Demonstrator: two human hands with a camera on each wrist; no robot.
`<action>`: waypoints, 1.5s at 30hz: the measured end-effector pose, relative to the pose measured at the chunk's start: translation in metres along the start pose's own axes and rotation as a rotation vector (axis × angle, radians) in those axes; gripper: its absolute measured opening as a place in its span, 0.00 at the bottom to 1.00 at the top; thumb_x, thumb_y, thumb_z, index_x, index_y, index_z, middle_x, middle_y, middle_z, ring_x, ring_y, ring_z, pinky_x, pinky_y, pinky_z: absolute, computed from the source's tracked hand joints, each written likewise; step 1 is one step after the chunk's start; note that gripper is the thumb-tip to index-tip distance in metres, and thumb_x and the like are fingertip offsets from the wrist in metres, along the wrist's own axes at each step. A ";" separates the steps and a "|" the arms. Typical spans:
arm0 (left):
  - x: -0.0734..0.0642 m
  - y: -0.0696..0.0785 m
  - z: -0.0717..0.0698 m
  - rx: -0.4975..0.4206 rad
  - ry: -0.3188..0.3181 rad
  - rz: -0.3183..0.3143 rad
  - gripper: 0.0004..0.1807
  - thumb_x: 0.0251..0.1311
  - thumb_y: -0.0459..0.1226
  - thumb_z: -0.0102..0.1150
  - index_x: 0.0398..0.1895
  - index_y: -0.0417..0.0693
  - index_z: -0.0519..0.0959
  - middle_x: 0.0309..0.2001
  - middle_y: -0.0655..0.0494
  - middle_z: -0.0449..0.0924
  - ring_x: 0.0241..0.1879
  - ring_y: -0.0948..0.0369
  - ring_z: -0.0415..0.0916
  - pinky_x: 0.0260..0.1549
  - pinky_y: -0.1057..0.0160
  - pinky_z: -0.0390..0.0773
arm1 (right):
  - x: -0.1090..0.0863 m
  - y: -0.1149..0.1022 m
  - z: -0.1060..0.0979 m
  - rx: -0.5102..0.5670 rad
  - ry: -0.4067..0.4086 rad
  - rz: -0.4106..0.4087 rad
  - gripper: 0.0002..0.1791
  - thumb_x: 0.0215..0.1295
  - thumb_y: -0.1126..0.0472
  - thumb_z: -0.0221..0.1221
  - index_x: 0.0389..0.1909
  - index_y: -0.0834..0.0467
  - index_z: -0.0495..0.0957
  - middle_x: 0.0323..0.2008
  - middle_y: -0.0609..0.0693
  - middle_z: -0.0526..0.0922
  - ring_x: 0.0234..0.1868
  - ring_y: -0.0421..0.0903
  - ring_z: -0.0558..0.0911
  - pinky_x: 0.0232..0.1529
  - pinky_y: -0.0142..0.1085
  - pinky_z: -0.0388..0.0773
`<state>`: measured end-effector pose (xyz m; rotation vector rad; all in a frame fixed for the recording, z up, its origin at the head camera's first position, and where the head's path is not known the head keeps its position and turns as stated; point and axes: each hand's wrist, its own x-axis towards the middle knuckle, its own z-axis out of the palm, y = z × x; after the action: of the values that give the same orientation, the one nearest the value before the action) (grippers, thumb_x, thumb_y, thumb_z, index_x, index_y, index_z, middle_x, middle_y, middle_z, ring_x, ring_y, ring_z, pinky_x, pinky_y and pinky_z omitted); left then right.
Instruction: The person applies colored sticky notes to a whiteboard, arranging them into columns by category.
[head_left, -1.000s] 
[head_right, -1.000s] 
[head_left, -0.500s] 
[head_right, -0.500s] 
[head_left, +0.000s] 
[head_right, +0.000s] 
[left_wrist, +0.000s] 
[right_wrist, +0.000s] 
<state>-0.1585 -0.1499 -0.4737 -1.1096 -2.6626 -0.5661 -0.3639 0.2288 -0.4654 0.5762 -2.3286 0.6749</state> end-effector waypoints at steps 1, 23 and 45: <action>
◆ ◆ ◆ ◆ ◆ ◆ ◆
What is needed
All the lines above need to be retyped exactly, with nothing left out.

Exercise output
Demonstrator: two human hands with a camera on each wrist; no robot.
`<action>`: waypoints, 1.5s at 30hz: the measured end-effector pose, relative to the pose measured at the chunk's start: translation in metres along the start pose's own axes and rotation as a rotation vector (axis × angle, radians) in those axes; gripper: its absolute measured opening as a place in its span, 0.00 at the bottom to 1.00 at the top; thumb_x, thumb_y, thumb_z, index_x, index_y, index_z, middle_x, middle_y, middle_z, ring_x, ring_y, ring_z, pinky_x, pinky_y, pinky_z: absolute, computed from the source's tracked hand joints, each written likewise; step 1 is one step after the chunk's start; note that gripper is the thumb-tip to index-tip distance in metres, and thumb_x and the like are fingertip offsets from the wrist in metres, along the wrist's own axes at each step. A ";" separates the steps and a "|" the arms. Typical spans:
arm0 (left):
  - x: -0.0734..0.0642 m
  - y: -0.0696..0.0785 m
  - z: -0.0717..0.0698 m
  - rx: -0.4975..0.4206 rad
  - ry: -0.3188..0.3181 rad
  - rz: -0.3183..0.3143 rad
  - gripper: 0.0004..0.1807
  - thumb_x: 0.0251..0.1311
  - thumb_y: -0.0459..0.1226
  - thumb_z: -0.0102..0.1150
  - index_x: 0.0398..0.1895
  - index_y: -0.0417..0.0693
  - index_z: -0.0519..0.0959
  - middle_x: 0.0309..0.2001
  - middle_y: -0.0655..0.0494
  - middle_z: -0.0449..0.0924
  - ring_x: 0.0241..0.1879
  - ring_y: -0.0948..0.0369
  - ring_z: -0.0415..0.0916
  - pinky_x: 0.0260..0.1549
  - pinky_y: -0.1057..0.0160
  - pinky_z: -0.0390..0.0773
arm1 (right):
  - x: -0.1090..0.0863 m
  - y: -0.1149..0.1022 m
  - z: -0.1060..0.0979 m
  - rx: -0.5102..0.5670 rad
  - ry: -0.4067..0.4086 rad
  - rz: -0.4106..0.4087 rad
  - gripper: 0.0002..0.1791
  - thumb_x: 0.0215..0.1295
  - thumb_y: -0.1126..0.0472
  - thumb_z: -0.0221..0.1221
  - index_x: 0.0389..0.1909
  - index_y: -0.0834..0.0467
  - index_z: -0.0495..0.0957
  - middle_x: 0.0323..0.2008
  - middle_y: -0.0609..0.0693
  - middle_z: -0.0526..0.0922
  - ring_x: 0.0234..0.1868
  - ring_y: -0.0421..0.0903
  - ring_z: -0.0558..0.0911
  - pinky_x: 0.0232..0.1529
  - pinky_y: -0.0142..0.1085
  - pinky_z: -0.0388..0.0773
`<state>`: measured end-effector pose (xyz m; rotation vector rad; all in a frame fixed for the recording, z up, its origin at the head camera's first position, and where the head's path is not known the head keeps its position and turns as stated; point and axes: each hand's wrist, its own x-axis towards the middle knuckle, its own z-axis out of the palm, y = z × x; after the action: of the values that give the same orientation, the one nearest the value before the action) (grippers, thumb_x, thumb_y, thumb_z, index_x, index_y, index_z, middle_x, middle_y, middle_z, ring_x, ring_y, ring_z, pinky_x, pinky_y and pinky_z omitted); left then right.
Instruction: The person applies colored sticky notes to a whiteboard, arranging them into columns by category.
[head_left, -1.000s] 
[head_right, -1.000s] 
[head_left, -0.500s] 
[head_right, -0.500s] 
[head_left, +0.000s] 
[head_right, +0.000s] 
[left_wrist, +0.000s] 
[right_wrist, +0.000s] 
<state>-0.1585 -0.1499 -0.4737 -1.1096 -2.6626 -0.5661 -0.3639 0.2288 -0.4654 0.5762 -2.3286 0.6749</state> end-effector waypoints at steps 1, 23 and 45: <action>

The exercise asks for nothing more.